To the contrary, I find this very easy to believe. A primitive sublight probe puttering through the galaxy would have to be capable of extremely advanced self-repair and possibly self-replication, including improvisation when local resources limit the probe's repair options. There'd be no point in launching NOMAD in 2002 unless its onboard automatics were extremely advanced to compensate for its supposedly primitive propulsion.

Tan Ru would follow the same basic philosophy even though it apparently possessed the secrets of warp drive. Friendship 1 might be a bit more primitive in this regard, although its vastly greater intended range would probably return things to square one and necessitate complex onboard resurrection capabilities.
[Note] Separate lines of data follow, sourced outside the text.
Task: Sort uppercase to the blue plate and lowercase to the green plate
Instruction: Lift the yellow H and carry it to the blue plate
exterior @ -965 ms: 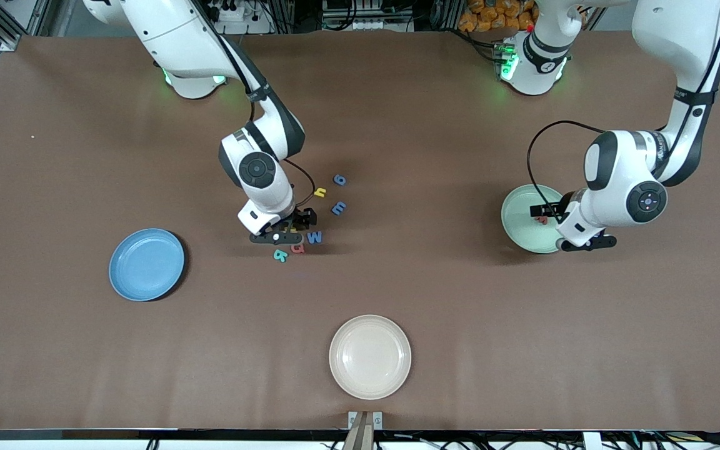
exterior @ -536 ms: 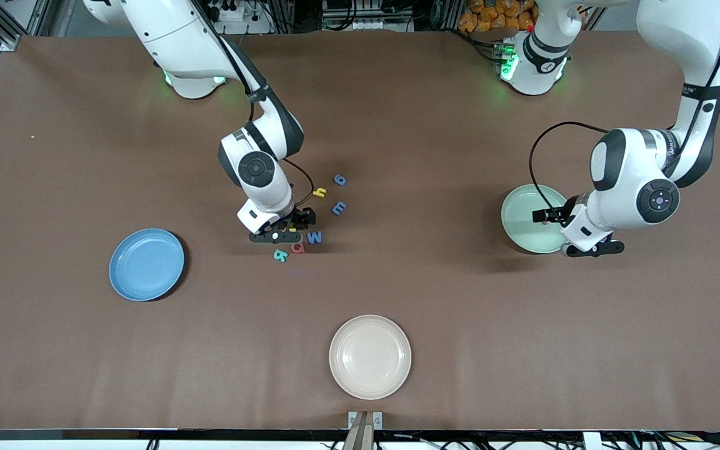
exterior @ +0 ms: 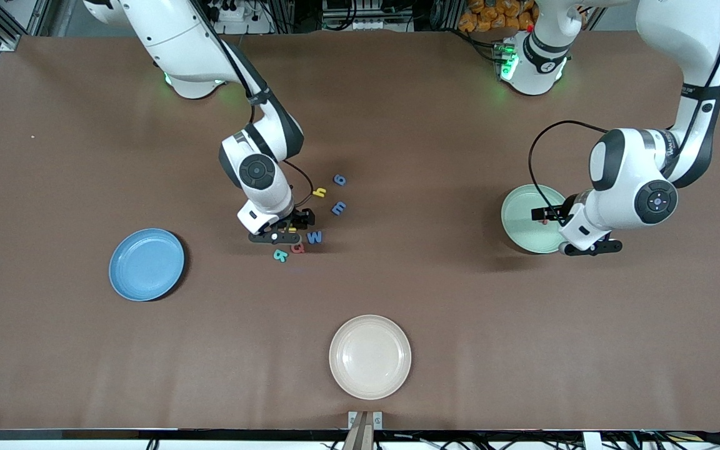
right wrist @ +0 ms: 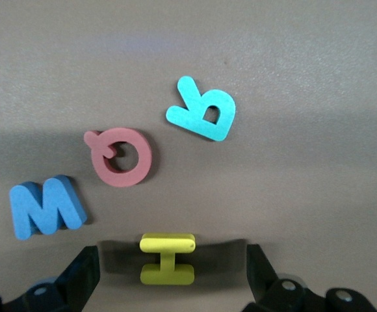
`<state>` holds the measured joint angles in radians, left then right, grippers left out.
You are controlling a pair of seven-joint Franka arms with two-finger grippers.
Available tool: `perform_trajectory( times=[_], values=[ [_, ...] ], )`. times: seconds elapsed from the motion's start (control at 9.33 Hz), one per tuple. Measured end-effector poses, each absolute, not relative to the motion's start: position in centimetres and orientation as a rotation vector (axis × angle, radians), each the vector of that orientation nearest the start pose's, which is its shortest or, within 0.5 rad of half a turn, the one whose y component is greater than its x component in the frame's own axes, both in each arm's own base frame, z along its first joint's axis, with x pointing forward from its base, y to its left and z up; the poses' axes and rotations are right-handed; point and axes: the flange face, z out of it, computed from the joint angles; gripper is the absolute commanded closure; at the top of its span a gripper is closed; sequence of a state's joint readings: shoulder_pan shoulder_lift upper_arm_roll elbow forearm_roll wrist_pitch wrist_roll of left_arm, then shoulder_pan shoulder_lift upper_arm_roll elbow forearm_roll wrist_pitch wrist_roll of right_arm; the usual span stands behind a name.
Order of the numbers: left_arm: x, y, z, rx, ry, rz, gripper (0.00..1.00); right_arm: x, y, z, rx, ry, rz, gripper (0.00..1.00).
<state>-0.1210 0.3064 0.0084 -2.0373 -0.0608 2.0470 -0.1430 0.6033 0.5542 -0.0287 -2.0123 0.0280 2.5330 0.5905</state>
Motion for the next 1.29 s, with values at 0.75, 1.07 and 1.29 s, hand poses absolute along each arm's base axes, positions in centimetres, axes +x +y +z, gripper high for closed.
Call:
perform_trajectory(
  times=[0.75, 1.07, 1.29],
  values=[
    [56.0, -6.4, 28.7, -3.106, -0.070, 0.532, 0.04, 50.7, 32.8, 17.9, -3.126, 0.134, 0.029, 1.00],
    [56.2, -6.4, 28.9, -3.108, -0.068, 0.524, 0.04, 53.5, 31.4, 22.7, -3.083, 0.173, -0.078, 1.00],
    [57.0, -6.7, 30.0, -3.119, -0.062, 0.482, 0.04, 57.0, 25.5, 26.1, -3.101, 0.116, -0.050, 1.00]
  ],
)
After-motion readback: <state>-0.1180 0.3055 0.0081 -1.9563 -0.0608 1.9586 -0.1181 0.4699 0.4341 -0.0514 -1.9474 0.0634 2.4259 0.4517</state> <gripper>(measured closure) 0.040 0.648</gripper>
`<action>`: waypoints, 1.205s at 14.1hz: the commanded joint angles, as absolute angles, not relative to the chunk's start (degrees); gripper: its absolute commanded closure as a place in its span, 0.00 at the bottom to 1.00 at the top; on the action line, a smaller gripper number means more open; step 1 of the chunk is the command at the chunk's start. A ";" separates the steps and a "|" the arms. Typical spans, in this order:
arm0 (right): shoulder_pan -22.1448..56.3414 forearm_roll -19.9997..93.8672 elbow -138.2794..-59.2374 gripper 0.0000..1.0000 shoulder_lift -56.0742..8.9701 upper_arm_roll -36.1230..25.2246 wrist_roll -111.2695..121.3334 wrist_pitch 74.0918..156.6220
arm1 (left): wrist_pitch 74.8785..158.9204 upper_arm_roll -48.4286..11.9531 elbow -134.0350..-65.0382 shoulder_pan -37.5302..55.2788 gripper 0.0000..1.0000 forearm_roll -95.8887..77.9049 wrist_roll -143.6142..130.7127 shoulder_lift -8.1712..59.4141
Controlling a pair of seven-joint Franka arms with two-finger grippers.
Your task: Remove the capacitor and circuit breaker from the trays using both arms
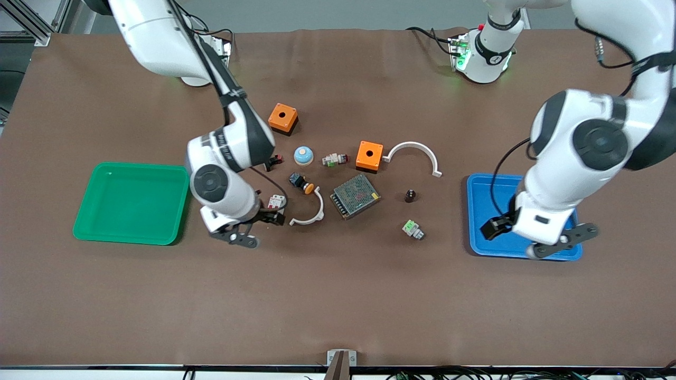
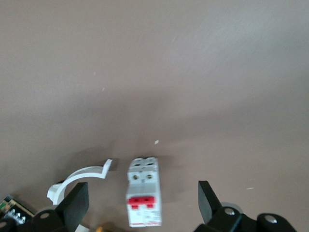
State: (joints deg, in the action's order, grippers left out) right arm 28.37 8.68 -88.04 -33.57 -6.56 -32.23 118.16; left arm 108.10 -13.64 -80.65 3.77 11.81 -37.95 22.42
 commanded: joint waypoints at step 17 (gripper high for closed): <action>-2.46 2.81 -79.10 0.00 -16.70 -5.80 -0.70 91.93 | 85.25 -2.73 -91.14 0.88 0.00 0.00 -6.15 -5.27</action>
State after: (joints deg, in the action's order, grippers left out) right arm -0.98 3.37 -79.80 -16.80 -7.19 -0.40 92.55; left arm 84.96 -3.90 -87.23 0.20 1.21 -6.80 -2.00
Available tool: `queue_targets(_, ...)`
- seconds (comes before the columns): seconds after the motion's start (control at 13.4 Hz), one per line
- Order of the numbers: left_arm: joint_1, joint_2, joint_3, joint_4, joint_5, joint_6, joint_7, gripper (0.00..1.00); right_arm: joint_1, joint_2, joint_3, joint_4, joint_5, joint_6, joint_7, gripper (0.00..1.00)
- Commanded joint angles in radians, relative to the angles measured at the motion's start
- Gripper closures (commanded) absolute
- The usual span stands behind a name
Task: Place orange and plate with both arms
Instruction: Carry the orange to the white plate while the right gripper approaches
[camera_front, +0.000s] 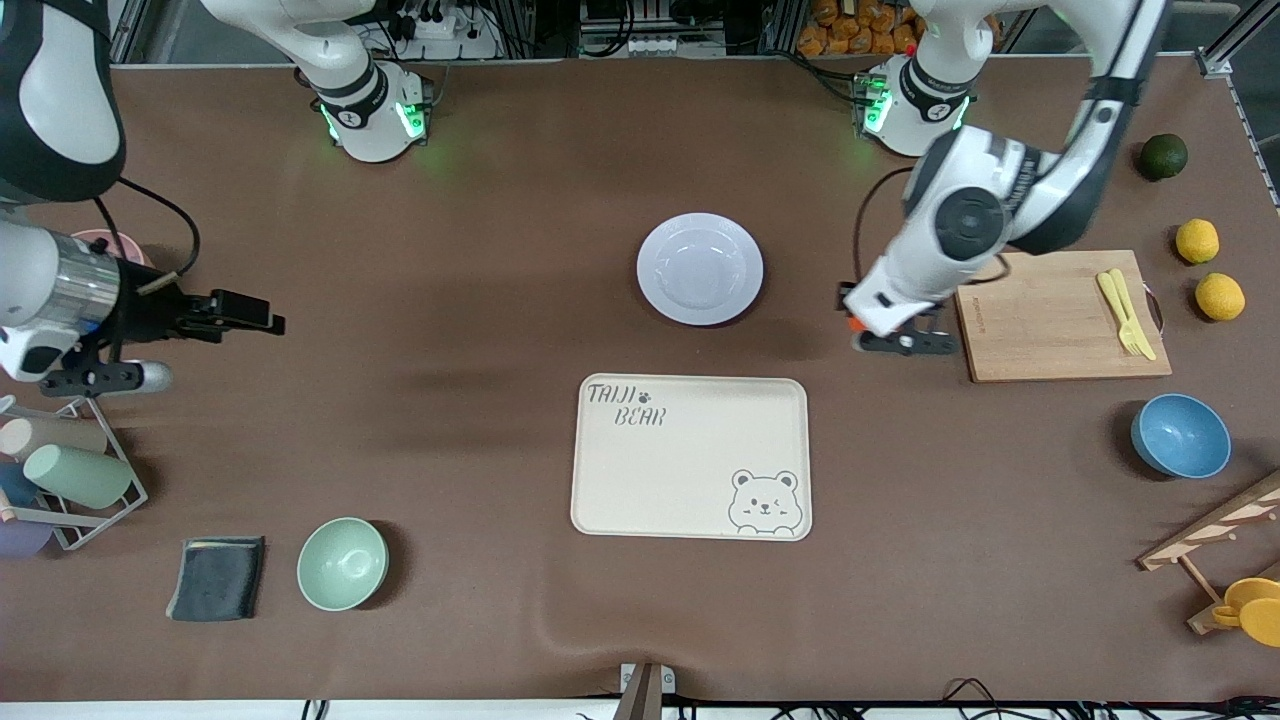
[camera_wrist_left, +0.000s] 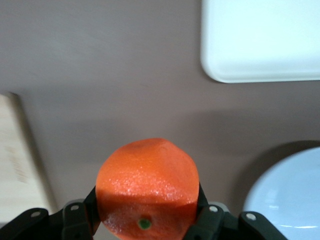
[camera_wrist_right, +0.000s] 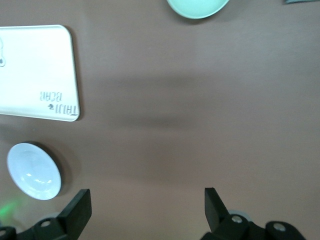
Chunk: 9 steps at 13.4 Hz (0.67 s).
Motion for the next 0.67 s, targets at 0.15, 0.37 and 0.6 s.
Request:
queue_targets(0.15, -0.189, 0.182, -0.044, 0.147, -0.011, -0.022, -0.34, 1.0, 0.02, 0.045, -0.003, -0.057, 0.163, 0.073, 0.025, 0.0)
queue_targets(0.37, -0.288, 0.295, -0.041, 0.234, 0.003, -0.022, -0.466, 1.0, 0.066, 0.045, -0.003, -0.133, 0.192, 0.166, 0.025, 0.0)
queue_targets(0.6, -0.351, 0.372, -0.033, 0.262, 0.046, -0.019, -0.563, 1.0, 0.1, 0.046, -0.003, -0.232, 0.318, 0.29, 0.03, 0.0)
This is what space exploration probably really is going to be like, with new artificial life evolving and expanding at the original behest of biological masters but seldom in a fashion they could have predicted. Trek inserts a hefty dose of fantasy by introducing warp-driven crewed spacecraft, which essentially preempts the rule of the automated probes. But the early days of each Trek civilization could still see their share of self-resurrecting, self-developing probes that provide as many surprises through their own existence as through the discoveries they make.